Filming day itself wouldn’t have been possible without the rest of our research team helping out (in particular Hayley and Aiman – thank you!) and of course a very generous prostate cancer patient, who was undergoing radical prostatectomy, kindly agreeing to take part in our research.

After a short wait we received a first draft of our video which we were really happy with – we had the opportunity to make a round of edits (there weren’t many), and then before long the video was up on JoVE’s website, as well as Pubmed and all the usual places you’d read scientific research in paper form!

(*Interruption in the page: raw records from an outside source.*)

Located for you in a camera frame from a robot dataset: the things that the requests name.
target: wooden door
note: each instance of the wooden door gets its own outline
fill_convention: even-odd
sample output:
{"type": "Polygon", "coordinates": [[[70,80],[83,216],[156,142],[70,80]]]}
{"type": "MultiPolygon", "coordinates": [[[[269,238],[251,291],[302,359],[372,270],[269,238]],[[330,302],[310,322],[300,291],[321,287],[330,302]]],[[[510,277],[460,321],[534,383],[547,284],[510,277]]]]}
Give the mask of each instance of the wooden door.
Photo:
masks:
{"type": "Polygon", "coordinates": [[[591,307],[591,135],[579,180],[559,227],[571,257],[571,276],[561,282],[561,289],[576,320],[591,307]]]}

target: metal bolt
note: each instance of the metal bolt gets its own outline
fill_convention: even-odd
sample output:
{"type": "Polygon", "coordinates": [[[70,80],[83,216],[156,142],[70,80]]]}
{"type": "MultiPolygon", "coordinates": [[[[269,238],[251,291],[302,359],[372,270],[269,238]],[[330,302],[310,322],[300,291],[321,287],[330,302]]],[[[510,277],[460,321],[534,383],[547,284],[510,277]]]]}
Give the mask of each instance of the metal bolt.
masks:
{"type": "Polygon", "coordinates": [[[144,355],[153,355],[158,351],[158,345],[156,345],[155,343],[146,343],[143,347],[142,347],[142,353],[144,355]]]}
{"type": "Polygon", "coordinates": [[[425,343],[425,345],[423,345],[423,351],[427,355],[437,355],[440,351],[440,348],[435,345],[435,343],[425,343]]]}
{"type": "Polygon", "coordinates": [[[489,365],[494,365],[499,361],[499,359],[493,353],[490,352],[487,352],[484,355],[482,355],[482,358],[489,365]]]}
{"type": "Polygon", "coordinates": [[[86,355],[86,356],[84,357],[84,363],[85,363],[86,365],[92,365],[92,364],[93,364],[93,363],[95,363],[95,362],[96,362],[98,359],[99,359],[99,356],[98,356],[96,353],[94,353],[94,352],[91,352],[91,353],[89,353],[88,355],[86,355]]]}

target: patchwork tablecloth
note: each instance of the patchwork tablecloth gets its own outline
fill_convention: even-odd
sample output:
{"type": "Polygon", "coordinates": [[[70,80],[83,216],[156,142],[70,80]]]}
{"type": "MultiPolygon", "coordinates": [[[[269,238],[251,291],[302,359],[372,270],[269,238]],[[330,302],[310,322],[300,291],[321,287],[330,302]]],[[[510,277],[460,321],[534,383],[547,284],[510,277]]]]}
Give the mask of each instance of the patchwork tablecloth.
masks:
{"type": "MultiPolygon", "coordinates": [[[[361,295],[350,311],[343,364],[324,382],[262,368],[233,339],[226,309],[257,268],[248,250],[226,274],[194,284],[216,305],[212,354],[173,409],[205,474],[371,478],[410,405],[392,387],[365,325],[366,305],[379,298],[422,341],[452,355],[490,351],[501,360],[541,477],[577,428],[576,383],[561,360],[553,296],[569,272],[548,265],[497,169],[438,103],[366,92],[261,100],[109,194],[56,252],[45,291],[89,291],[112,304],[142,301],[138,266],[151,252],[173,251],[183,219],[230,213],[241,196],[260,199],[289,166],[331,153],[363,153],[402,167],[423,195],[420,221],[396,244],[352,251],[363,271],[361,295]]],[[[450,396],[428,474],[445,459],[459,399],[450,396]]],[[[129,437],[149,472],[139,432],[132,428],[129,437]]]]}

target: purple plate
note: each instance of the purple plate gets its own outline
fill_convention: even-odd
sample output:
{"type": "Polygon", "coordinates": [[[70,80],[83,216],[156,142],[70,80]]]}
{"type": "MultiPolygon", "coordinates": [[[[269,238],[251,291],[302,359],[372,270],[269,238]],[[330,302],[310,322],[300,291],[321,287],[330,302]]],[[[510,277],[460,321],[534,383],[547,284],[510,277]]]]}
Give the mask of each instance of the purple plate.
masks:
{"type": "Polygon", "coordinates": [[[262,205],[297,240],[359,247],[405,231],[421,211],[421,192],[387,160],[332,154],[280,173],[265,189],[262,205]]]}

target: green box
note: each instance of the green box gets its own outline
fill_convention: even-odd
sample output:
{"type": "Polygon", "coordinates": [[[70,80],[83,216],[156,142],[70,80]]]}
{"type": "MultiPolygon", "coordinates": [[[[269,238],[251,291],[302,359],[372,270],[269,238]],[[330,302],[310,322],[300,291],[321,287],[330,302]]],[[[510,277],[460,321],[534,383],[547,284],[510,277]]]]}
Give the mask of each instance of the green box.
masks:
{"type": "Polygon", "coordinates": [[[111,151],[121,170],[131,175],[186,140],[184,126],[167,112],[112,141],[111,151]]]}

Personally, I think videos make a whole lot more sense than written papers for sharing methodologies. I’ve used JoVE videos for training myself – notably for learning to build tissue microarrays (TMAs), and without those videos I’m not sure I could have learned this skill at all – as our resident experts had left the lab! A paper just wouldn’t be able to clearly explain how to use that equipment. With JoVE, there’s always a PDF that goes alongside the paper too, so once you’ve watched and understood the practical side, you have the written protocol to hand while you’re in the lab. The best of both worlds.

I’ve always been a fan of simple solutions (I’m a bit of a broken record on this) – and JoVE is a perfectly simple solution to providing training that will show you how to do something rather than just tell you.

Once caveat – it’s not cheap. But your fellow scientist who want to learn your methods will thank you – you’re doing the rest of us a favour! Of course, there’s always YouTube for a free (ish) alternative. But in my view, the added layers of peer review and professional production are worth the extra cost.

Here’s our JoVe video & PDF publication – enjoy!

https://www.jove.com/t/60216/use-magnetic-resonance-imaging-biopsy-data-to-guide-sampling

And no, this blog was not sponsored by anyone – I’m just a fan & paying customer!